Brief
Starting from the line with "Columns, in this", please copy exactly every line to the end of the listing, but not the pictures.

*** Block opens ***

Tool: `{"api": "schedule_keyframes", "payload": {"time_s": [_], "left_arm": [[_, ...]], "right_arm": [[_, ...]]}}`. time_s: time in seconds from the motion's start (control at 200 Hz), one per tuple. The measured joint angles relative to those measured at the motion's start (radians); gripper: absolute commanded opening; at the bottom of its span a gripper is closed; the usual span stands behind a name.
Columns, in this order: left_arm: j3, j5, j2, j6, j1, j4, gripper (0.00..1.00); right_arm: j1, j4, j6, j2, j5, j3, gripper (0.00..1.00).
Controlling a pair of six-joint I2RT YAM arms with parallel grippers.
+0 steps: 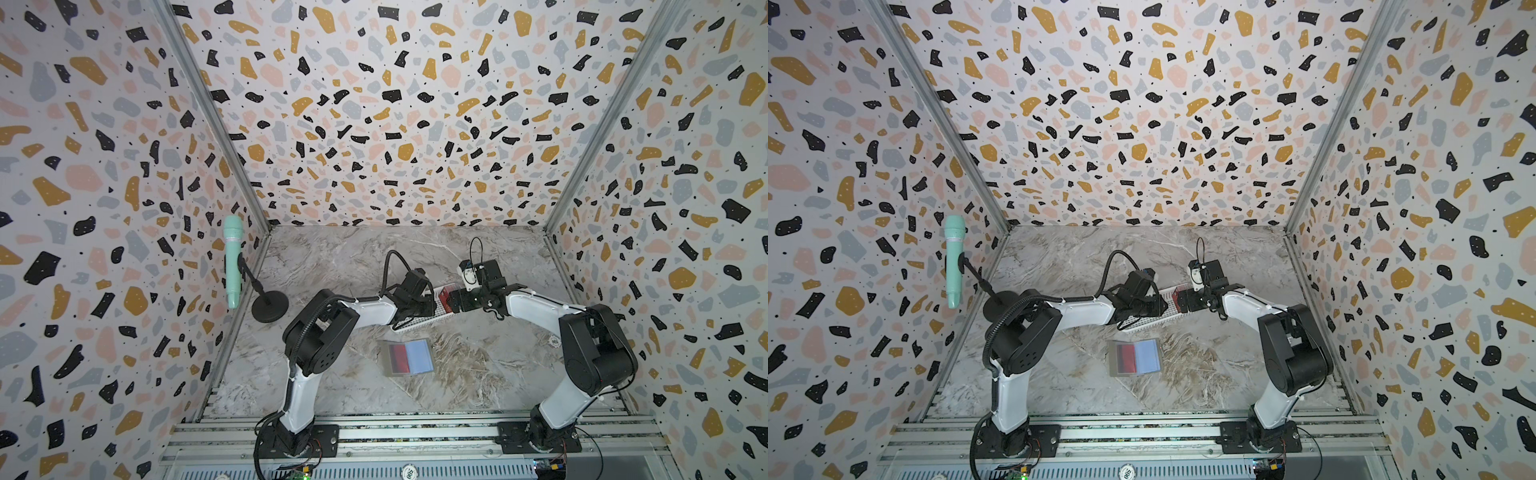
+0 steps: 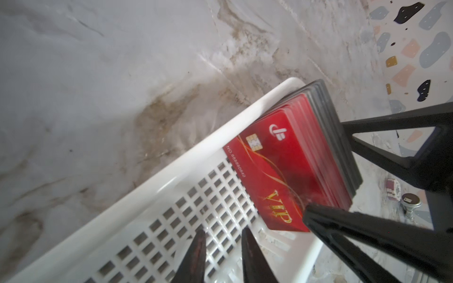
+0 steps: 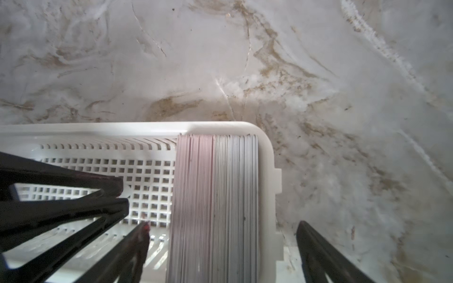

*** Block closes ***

Written answer
Columns, in this order: left_arm: j3, j5, j2, j6, j1, j4, gripper (0.00..1.00); right_arm: j1, j4, j6, j2, j5, j3, gripper (0.00..1.00).
Controlling a pair of six-joint I2RT YAM arms with parallel grippers.
+0 steps: 
+0 steps: 
+0 steps: 

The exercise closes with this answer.